▸ What is needed:
Begin at the line containing "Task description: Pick" in the data below and go on through the line containing "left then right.", repeating each line exactly; include both ends and no other line.

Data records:
Start of Block

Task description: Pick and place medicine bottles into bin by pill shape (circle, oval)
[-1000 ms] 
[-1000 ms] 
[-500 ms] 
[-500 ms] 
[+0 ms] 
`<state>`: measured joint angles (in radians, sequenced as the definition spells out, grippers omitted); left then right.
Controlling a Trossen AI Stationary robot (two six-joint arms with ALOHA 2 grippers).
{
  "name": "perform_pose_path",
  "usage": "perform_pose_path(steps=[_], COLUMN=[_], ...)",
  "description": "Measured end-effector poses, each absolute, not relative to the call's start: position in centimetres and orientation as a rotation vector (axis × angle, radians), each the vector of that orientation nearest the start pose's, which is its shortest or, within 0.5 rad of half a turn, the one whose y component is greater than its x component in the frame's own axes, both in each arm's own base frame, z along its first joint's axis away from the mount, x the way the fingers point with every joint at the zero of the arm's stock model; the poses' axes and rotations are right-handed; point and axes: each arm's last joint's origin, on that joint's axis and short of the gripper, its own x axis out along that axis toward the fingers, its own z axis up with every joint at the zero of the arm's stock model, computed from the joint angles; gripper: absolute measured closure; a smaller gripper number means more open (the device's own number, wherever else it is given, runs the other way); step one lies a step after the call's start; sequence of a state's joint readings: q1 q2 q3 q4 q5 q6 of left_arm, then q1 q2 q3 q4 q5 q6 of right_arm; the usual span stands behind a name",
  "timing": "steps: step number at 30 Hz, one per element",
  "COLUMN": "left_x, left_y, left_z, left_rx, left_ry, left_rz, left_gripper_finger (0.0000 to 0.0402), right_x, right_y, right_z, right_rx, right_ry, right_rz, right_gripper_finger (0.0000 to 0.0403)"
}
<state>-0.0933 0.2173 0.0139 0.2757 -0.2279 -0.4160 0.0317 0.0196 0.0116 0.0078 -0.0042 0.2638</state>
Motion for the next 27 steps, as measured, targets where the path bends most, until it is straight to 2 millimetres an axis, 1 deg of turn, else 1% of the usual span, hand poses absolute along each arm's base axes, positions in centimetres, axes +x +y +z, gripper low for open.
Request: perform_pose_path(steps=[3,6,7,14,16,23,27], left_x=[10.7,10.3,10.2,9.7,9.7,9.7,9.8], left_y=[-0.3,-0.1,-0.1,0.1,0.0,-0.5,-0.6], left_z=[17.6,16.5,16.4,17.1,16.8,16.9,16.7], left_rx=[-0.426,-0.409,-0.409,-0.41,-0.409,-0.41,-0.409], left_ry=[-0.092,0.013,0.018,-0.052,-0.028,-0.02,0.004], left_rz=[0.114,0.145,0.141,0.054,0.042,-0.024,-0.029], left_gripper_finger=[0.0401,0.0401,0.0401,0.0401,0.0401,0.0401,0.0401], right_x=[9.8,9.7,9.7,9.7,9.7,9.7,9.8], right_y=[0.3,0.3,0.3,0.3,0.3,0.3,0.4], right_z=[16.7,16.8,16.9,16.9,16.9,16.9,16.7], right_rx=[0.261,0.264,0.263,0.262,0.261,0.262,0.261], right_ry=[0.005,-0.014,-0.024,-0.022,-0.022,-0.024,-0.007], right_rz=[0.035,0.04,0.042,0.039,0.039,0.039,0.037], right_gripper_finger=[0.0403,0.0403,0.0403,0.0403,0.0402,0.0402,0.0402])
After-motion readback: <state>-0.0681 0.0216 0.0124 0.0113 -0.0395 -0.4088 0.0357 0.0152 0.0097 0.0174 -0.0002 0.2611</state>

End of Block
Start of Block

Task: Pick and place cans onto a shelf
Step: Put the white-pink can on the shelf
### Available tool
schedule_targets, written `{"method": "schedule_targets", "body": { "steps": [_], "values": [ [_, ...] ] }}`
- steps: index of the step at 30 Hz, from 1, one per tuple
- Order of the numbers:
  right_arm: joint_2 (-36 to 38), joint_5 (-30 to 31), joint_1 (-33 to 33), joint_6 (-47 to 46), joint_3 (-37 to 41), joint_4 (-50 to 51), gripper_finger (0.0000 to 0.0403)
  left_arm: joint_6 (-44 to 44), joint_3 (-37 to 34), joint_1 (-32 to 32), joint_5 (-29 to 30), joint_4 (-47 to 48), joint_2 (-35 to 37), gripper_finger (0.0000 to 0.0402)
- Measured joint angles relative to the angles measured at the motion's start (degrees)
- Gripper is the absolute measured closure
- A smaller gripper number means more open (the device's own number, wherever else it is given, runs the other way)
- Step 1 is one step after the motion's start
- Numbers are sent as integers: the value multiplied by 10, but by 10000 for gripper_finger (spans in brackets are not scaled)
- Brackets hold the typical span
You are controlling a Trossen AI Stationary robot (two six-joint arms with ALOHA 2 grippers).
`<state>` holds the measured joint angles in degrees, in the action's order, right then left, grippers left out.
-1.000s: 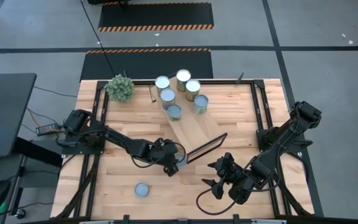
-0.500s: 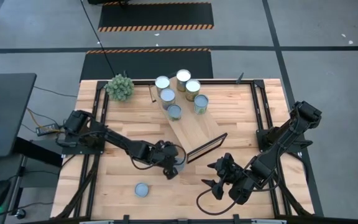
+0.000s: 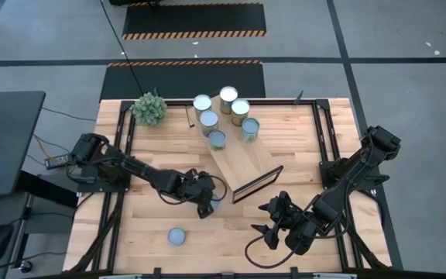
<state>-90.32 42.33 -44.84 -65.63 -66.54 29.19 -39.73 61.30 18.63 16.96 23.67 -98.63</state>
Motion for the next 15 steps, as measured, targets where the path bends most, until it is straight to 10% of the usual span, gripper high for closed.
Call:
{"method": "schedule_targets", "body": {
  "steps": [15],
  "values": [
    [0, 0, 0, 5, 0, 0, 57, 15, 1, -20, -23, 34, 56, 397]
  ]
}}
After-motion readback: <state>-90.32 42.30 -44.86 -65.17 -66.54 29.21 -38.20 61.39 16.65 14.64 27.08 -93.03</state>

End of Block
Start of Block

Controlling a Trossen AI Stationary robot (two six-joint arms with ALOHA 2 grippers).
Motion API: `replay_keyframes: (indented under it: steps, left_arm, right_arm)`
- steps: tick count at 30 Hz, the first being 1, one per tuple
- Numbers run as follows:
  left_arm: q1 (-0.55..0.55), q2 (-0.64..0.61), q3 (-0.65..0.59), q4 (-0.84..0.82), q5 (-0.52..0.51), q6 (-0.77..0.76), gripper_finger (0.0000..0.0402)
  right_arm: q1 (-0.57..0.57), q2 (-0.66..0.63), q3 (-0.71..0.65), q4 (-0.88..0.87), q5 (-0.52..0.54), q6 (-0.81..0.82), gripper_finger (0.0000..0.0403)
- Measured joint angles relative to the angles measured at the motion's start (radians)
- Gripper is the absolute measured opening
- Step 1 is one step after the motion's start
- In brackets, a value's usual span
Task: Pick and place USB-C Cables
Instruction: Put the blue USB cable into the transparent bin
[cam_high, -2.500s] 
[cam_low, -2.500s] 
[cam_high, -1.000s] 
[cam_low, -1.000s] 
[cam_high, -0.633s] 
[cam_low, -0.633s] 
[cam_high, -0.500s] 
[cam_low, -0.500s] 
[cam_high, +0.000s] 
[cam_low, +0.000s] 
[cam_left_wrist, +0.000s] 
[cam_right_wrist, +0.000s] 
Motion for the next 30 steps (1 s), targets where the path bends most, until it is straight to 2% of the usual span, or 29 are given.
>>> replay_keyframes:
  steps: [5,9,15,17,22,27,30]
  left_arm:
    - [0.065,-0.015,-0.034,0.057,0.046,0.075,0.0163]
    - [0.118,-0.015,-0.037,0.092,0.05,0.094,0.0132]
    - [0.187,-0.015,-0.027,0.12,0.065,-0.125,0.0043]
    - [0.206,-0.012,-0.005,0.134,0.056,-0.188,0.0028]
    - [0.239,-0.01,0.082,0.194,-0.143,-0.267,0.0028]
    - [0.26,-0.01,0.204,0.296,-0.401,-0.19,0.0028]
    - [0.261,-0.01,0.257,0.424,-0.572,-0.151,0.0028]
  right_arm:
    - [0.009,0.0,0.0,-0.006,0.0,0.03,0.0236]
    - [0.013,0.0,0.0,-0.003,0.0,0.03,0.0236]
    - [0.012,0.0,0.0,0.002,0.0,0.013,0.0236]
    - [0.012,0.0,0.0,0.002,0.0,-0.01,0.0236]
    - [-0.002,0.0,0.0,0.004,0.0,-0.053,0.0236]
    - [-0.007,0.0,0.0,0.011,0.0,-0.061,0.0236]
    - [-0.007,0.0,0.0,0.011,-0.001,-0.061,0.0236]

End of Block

▸ Completed exercise:
Task description: Pick and place medicine bottles into bin by pill shape (circle, oval)
[-1000 ms] 
[-1000 ms] 
[-500 ms] 
[-500 ms] 
[+0 ms] 
`<state>`: measured joint angles (in radians, sequenced as the definition spells out, grippers omitted); left then right.

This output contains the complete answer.